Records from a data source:
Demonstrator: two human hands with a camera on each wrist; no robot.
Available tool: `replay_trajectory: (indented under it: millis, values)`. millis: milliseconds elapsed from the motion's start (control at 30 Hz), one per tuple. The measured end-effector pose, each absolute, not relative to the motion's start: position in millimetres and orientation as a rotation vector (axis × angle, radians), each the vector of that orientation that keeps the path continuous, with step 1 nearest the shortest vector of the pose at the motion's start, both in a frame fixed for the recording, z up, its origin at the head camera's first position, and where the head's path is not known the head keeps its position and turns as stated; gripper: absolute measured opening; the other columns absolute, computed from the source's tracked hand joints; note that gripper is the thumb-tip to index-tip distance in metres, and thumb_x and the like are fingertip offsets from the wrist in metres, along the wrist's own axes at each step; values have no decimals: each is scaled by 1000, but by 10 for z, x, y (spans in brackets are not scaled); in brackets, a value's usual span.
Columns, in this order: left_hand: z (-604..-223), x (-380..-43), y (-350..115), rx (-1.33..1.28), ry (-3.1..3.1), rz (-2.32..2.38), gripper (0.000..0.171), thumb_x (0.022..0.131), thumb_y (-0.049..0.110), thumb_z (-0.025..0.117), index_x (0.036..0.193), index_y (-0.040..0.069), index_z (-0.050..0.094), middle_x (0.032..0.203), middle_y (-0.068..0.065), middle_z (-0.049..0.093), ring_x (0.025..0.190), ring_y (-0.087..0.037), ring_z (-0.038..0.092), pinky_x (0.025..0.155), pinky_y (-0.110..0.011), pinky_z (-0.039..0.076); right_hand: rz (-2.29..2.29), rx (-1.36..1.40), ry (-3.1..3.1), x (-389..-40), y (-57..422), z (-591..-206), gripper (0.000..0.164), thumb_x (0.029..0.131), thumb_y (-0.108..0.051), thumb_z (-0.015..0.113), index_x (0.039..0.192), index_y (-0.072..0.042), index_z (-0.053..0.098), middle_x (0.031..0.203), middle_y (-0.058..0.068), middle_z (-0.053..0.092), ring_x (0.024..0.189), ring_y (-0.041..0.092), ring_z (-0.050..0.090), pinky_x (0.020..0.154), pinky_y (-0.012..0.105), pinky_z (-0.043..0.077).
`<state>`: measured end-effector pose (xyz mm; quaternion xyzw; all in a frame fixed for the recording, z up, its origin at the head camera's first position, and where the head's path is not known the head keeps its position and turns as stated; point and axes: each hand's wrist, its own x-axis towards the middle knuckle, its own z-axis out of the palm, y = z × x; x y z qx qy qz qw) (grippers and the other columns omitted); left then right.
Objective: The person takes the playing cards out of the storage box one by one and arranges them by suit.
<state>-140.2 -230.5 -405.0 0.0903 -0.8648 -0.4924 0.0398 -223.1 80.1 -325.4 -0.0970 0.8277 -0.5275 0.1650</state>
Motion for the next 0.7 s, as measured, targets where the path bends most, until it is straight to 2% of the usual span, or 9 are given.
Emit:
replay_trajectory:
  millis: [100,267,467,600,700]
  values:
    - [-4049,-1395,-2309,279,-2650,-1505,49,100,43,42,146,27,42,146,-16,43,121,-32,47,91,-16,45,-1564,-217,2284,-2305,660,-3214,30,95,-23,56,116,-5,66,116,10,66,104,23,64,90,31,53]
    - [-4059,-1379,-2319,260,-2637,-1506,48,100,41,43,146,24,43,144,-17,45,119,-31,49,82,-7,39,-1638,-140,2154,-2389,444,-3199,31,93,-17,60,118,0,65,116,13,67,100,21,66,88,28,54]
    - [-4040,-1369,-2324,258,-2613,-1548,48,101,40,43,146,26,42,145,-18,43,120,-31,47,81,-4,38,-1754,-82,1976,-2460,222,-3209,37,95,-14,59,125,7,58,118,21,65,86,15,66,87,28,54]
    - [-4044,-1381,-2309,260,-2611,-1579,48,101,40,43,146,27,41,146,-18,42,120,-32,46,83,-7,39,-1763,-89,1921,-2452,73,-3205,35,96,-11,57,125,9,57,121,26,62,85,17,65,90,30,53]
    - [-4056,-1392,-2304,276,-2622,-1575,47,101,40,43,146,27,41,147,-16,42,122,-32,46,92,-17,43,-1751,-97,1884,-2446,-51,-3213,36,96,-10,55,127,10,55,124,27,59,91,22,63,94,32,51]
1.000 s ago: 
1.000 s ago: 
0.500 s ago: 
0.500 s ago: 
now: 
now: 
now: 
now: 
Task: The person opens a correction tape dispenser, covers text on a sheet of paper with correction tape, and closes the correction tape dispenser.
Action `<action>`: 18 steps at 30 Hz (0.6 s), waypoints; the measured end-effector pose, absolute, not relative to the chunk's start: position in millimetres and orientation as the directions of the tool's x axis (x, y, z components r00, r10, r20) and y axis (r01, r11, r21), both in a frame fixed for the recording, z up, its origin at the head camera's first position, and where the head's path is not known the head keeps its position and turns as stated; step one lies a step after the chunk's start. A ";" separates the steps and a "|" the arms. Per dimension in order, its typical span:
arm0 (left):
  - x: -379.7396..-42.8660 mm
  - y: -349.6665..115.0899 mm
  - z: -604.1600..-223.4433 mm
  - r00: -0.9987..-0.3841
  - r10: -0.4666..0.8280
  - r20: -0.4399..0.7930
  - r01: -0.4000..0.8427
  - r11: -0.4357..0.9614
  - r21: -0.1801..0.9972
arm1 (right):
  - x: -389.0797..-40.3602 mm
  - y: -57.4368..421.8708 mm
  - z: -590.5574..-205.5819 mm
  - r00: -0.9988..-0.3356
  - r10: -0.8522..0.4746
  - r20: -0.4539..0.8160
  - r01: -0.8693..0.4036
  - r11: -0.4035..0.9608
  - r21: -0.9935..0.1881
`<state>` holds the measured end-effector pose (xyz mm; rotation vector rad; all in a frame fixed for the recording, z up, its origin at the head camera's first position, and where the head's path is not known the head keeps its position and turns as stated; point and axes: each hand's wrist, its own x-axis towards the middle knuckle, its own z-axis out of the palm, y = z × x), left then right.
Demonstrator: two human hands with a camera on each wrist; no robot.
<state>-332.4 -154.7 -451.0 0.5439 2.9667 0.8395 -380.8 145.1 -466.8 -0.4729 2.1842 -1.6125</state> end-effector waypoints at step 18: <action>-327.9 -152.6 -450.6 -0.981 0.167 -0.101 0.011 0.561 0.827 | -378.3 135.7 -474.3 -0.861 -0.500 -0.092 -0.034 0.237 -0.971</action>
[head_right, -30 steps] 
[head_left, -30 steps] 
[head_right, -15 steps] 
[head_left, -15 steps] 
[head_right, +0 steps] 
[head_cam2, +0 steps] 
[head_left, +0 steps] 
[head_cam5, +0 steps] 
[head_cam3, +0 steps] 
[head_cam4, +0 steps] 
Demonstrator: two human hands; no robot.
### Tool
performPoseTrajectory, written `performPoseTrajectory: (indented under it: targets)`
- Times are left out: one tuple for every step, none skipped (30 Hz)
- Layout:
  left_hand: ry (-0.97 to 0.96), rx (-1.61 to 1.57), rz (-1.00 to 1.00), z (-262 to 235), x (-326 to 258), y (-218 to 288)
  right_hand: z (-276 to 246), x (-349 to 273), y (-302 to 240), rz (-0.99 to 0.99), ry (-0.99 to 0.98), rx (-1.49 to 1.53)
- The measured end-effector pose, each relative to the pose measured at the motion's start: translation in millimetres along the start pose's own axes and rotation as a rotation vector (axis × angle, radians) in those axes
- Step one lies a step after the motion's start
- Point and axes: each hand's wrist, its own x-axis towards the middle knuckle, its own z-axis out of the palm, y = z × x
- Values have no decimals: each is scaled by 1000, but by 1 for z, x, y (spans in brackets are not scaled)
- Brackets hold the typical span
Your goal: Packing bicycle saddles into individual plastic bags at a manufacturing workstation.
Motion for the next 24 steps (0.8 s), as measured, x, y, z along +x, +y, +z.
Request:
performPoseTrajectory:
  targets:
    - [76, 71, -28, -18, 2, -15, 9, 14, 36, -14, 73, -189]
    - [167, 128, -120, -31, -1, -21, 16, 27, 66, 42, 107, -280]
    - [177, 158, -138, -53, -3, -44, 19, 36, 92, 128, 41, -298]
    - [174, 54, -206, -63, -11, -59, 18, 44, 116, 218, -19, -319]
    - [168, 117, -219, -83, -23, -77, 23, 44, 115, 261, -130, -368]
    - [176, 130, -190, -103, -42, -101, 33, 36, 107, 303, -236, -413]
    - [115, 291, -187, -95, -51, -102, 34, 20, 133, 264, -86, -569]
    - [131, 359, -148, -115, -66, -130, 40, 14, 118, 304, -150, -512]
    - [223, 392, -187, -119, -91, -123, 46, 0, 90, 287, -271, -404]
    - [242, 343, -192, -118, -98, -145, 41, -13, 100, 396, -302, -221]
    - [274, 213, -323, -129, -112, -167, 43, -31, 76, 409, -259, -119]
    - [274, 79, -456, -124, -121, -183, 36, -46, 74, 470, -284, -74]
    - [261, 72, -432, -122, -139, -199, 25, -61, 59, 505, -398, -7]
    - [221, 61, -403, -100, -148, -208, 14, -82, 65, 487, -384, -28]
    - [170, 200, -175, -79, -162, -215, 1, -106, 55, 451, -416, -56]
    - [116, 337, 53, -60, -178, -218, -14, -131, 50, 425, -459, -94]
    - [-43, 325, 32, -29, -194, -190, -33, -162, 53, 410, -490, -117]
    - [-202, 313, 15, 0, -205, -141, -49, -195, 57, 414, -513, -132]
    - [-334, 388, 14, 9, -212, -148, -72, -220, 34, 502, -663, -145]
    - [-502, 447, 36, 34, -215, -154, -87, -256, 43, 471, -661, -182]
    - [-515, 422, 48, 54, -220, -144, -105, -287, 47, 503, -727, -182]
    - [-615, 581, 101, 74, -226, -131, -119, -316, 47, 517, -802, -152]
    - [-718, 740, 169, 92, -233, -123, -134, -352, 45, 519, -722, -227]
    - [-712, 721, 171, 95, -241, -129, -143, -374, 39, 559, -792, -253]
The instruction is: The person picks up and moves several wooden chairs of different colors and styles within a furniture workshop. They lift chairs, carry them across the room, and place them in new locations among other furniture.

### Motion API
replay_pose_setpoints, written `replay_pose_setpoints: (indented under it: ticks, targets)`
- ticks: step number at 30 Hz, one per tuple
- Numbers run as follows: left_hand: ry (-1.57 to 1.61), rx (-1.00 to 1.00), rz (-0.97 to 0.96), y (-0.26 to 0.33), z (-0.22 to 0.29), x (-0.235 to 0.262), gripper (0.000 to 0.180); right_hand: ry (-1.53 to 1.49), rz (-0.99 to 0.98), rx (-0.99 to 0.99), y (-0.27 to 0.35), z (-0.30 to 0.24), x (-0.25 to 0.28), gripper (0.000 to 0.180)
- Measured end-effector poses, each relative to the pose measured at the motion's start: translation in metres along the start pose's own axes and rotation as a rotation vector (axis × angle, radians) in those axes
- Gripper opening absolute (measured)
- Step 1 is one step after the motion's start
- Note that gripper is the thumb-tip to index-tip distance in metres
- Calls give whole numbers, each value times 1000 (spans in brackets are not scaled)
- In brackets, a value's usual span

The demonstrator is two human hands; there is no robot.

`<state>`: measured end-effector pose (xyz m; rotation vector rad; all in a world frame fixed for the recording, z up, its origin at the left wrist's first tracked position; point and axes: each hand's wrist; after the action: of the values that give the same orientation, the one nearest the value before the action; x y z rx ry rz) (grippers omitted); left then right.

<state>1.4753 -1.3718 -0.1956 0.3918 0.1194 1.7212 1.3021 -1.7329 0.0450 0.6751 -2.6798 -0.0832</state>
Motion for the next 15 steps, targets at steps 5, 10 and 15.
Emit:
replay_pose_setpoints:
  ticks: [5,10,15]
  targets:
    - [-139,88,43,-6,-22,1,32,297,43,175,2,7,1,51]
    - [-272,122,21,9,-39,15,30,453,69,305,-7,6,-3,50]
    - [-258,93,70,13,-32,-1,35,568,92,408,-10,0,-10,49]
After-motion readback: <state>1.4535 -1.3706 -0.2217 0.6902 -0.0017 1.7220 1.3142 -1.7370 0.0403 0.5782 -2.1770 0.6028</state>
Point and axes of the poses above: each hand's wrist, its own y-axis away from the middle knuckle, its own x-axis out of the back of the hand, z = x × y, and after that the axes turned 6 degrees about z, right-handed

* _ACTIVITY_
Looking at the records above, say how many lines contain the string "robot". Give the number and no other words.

* _RESULT FOR THIS TASK_
4